An English physician and anatomist, Willis was born on his parents' farm in Great Bedwyn, Wiltshire, where his father held the stewardship of the Manor. He was a kinsman of the Willys baronets of Fen Ditton, Cambridgeshire. He graduated M.A. from Christ Church, Oxford in 1642. In the Civil War years he was a royalist, and was dispossessed of the family farm at North Hinksey by Parliamentary forces. In the 1640's Willis was one of the royal physicians to Charles I of England. He obtained his medical degree in 1646.

Thomas Willis might well be one of the greatest physicians of the 17th century.He is one of the founders of the Royal Society of London.

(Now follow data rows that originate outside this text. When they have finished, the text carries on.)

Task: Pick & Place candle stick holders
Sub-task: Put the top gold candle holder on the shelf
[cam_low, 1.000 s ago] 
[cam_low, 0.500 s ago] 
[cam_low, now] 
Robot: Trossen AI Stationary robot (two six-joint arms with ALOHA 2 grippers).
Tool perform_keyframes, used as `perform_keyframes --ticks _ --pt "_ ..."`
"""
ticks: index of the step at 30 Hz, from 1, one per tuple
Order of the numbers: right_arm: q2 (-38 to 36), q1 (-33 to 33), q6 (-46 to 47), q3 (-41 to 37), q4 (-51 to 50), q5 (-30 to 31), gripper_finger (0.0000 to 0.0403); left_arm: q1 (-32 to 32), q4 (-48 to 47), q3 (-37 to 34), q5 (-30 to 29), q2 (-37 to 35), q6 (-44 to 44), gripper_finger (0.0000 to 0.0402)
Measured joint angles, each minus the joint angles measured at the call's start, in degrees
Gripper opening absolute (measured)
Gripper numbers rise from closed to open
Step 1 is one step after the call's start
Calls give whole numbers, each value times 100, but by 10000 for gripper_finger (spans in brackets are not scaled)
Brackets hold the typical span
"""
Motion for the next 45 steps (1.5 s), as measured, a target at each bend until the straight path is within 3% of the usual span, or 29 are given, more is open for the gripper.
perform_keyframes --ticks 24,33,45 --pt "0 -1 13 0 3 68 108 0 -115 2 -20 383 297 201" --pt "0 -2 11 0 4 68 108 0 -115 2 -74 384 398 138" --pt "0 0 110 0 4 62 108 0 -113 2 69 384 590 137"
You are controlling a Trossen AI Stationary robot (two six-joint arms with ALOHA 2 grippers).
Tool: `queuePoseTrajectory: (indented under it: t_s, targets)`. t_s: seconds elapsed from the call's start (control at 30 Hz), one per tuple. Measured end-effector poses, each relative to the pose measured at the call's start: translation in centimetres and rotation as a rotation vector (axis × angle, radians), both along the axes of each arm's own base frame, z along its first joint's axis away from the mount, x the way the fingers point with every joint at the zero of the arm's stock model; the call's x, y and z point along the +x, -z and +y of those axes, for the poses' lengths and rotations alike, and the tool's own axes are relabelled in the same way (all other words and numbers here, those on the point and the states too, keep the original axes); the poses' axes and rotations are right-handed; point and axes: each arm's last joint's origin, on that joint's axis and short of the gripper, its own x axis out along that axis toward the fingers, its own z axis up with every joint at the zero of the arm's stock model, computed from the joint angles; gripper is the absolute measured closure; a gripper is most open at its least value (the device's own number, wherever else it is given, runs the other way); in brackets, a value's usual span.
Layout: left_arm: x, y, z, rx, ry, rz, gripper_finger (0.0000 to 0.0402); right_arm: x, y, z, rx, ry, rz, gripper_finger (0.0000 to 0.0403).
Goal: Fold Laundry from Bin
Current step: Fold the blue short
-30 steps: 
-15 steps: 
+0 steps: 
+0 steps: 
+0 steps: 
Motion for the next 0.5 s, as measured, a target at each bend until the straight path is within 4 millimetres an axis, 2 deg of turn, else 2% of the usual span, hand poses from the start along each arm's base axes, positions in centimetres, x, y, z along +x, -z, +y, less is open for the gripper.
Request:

He is remembered by his many publications, especially "Cerebri Anatome: Cui accessit Nervorum Descriptio et Usu", where he describes the arterial anastomoses at the base of the brain. This work is also the first detailed description of the vasculature of the brain. Willis described nine cranial nerves.

He is considered as the father of Neurology as a discipline. He used the term "neurology" for the first time in 1664. He described several neurological conditions

The Arterial Circle of Willis is a famous eponymous structure found at the base of the brain. It represents an anastomotic roundabout that connects the right and left sides as well as the carotid and vertebral arterial territories that supply the brain. Named after Thomas Willis, this structure was known well before him, but it was Willis who described its function.  If you click on the image or here, you will be redirected to a detailed description of this structure.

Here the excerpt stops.